> [What to work on] All of the data should be restated exactly as it stands.

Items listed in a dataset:
---+---

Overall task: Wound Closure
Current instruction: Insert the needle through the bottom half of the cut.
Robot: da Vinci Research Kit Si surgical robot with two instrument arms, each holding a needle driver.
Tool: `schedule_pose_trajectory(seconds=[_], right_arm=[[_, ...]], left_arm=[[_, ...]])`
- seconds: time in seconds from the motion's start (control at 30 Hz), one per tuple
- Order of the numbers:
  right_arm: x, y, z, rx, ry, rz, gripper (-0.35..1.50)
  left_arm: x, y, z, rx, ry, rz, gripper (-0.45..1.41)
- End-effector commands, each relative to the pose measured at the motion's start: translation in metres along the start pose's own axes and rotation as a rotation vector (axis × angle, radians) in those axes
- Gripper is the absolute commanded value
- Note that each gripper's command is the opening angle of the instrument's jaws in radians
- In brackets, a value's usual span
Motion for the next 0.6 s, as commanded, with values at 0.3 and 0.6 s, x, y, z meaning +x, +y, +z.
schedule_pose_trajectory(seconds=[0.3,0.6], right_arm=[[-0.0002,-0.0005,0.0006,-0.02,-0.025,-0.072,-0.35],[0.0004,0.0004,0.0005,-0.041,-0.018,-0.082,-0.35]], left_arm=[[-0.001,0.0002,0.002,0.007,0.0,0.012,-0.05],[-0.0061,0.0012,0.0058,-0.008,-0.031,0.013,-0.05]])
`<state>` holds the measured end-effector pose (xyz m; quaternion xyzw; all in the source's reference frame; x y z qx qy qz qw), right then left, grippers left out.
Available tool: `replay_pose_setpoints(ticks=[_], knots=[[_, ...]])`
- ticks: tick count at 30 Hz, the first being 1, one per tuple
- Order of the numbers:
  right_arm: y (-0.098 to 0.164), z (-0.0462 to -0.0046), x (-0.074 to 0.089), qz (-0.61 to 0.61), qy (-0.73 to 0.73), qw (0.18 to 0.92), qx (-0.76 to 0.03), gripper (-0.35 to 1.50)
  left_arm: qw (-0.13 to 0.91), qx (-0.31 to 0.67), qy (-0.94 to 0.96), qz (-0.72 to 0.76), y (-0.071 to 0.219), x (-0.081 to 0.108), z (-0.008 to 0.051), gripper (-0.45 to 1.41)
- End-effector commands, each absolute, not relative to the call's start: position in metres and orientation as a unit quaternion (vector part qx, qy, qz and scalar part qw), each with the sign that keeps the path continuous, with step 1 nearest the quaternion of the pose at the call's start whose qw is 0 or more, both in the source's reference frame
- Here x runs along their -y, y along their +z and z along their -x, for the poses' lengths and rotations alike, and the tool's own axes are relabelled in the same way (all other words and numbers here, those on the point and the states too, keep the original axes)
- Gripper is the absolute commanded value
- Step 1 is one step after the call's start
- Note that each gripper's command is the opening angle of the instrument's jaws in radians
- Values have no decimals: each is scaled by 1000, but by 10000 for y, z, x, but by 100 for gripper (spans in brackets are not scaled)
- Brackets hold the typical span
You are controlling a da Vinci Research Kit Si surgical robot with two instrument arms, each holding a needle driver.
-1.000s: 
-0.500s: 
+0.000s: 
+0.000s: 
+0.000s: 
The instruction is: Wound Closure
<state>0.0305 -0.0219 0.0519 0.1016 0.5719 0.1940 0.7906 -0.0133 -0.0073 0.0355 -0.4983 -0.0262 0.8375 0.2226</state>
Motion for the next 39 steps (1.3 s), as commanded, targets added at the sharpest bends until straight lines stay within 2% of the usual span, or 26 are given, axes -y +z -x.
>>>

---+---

> [Response]
Overall task: Wound Closure
Current instruction: Insert the needle through the bottom half of the cut.
Robot: da Vinci Research Kit Si surgical robot with two instrument arms, each holding a needle driver.
Tool: `schedule_pose_trajectory(seconds=[_], right_arm=[[_, ...]], left_arm=[[_, ...]])`
- seconds: time in seconds from the motion's start (control at 30 Hz), one per tuple
- Order of the numbers:
  right_arm: x, y, z, rx, ry, rz, gripper (-0.35..1.50)
  left_arm: x, y, z, rx, ry, rz, gripper (-0.45..1.41)
- End-effector commands, each relative to the pose measured at the motion's start: translation in metres along the start pose's own axes and rotation as a rotation vector (axis × angle, radians) in those axes
- Gripper is the absolute commanded value
- Note that each gripper's command is the opening angle of the instrument's jaws in radians
- In brackets, a value's usual span
Motion for the next 0.6 s, as commanded, with values at 0.3 and 0.6 s, x, y, z meaning +x, +y, +z.
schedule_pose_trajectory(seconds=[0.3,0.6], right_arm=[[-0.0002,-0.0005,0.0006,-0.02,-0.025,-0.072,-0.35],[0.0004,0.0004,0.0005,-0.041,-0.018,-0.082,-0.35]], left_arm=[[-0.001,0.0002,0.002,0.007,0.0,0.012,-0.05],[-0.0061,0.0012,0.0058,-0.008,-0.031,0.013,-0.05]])
`<state>` holds the measured end-effector pose (xyz m; quaternion xyzw; all in the source's reference frame; x y z qx qy qz qw), right then left, grippers left out.
Available tool: `replay_pose_setpoints(ticks=[_], knots=[[_, ...]])`
- ticks: tick count at 30 Hz, the first being 1, one per tuple
- Order of the numbers:
  right_arm: y (-0.098 to 0.164), z (-0.0462 to -0.0046), x (-0.074 to 0.089), qz (-0.61 to 0.61), qy (-0.73 to 0.73), qw (0.18 to 0.92), qx (-0.76 to 0.03), gripper (-0.35 to 1.50)
  left_arm: qw (-0.13 to 0.91), qx (-0.31 to 0.67), qy (-0.94 to 0.96), qz (-0.72 to 0.76), y (-0.071 to 0.219), x (-0.081 to 0.108), z (-0.008 to 0.051), gripper (-0.45 to 1.41)
- End-effector commands, each absolute, not relative to the call's start: position in metres and orientation as a unit quaternion (vector part qx, qy, qz and scalar part qw), each with the sign that keeps the path continuous, with step 1 nearest the quaternion of the pose at the call's start whose qw is 0 or more, both in the source's reference frame
- Here x runs along their -y, y along their +z and z along their -x, for the poses' lengths and rotations alike, and the tool's own axes are relabelled in the same way (all other words and numbers here, those on the point and the states too, keep the original axes)
- Gripper is the absolute commanded value
- Step 1 is one step after the call's start
- Note that each gripper's command is the opening angle of the instrument's jaws in radians
- Values have no decimals: each is scaled by 1000, but by 10000 for y, z, x, but by 100 for gripper (spans in brackets are not scaled)
- Brackets hold the typical span
You are controlling a da Vinci Research Kit Si surgical robot with two instrument arms, each holding a needle driver.
-1.000s: 
-0.500s: 
+0.000s: 
+0.000s: 
+0.000s: 
The instruction is: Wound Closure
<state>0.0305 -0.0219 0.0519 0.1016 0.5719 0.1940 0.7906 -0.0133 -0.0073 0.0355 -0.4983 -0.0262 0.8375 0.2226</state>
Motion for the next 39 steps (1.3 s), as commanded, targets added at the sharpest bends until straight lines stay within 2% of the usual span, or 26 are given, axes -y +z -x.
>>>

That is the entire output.